Gonzalez has consistently said this season that he is 95 percent sure that this, his 16th year in the NFL, will be the final one in what is certain to be a Hall of Fame career. But talking on Sunday, he didn’t sound like that 5 percent of doubt loomed. He sounded like someone who knew his brilliant career was coming to an end without a playoff win to adorn it after going 0-for-5 in his previous five trips to the postseason.
Gonzalez thought he was going to be 0-for-6. The Falcons led by 20 entering the fourth quarter but he watched them blow it. They trailed 28-27 with 31 seconds left in regulation.
“At the end of the game, I thought, ‘Here we go again’ and ‘I guess it wasn’t meant for us to get a playoff victory, I guess for me individually, I guess it was never going to happen,’” Gonzalez said. “But the guys stuck in there … and we were able to make those plays.
“I tell you what, I am happy because emotionally it was up and down and what a rollercoaster of emotions. I’m spent right now, but I’m so happy that we were able to pull it out.”
Gonzalez was targeted seven times and caught six passes for 51 yards, including a one-yard touchdown. As usual, Gonzalez’s yards represented quality over quantity: four receptions went for first downs and a fifth was the touchdown.
Between the regular season and playoffs, Gonzalez owns a mind-boggling 1,264 receptions, second all time, and 106 of them have gone for touchdowns. But he said a rather ordinary 19-yard reception over the middle on Sunday was “probably the best” and “most important catch I ever had in my life.”
That’s because that catch, with 13 seconds left in regulation, set up Matt Bryant’s 49-yard, game-winning field goal.
“Shoot, I’ll never forget it,” Gonzalez said of his catch. “It was wonderful.”
Gonzalez arrived in Atlanta in 2009, improving what was an 11-5 team the year before, but head coach Mike Smith credited Gonzalez’s professionalism for getting the team to where it is.
“Watching him practice rubs off on everyone on our football team,” Smith said. “Not just the wide receivers, tight ends and offensive players. He affects everybody.”
Among those with whom Gonzalez is close is four-time Pro-Bowl wide receiver Roddy White. White said seeing Gonzalez so emotional was “kind of crazy.”
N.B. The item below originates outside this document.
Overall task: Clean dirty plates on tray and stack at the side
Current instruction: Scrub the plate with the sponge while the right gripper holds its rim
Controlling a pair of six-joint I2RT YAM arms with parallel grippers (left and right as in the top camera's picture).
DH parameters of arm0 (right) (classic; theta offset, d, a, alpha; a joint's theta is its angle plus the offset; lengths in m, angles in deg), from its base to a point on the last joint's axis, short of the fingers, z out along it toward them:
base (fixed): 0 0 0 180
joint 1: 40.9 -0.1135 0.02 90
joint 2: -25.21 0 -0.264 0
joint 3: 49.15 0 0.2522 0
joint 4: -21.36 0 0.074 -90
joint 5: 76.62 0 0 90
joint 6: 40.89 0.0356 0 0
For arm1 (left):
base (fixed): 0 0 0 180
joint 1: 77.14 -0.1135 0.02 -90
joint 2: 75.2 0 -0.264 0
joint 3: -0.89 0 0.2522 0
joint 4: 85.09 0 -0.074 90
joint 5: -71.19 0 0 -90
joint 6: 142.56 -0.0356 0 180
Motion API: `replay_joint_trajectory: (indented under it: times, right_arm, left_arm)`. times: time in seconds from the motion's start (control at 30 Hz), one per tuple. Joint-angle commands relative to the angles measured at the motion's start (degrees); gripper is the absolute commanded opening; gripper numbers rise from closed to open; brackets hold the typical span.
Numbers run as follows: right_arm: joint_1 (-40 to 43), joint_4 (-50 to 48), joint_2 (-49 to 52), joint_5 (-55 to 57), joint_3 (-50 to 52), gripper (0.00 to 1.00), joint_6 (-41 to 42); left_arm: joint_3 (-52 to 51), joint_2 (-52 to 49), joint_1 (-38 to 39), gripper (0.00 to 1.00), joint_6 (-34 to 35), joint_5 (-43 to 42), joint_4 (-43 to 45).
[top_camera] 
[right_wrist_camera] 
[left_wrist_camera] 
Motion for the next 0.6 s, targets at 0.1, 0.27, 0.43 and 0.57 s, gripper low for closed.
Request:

“But when you’ve been in the league 16 years and that’s the first time you win a playoff game, it’s going to be like that,” White said. “I’m happy for that guy. He deserves it. On to next week. I was like, ‘Hey, man, stop all the crying, let’s go.’”
So Gonzalez will have time to collect his emotions – a swing he said he had never experienced. He went from “I guess it wasn’t meant to be” to all remaining possible.
“One more thing,” he said. “Just because we got this victory, this isn’t it. I told you from the beginning, our goal is to try to get to the Super Bowl win and this is one step closer for us and I’m happy for it.”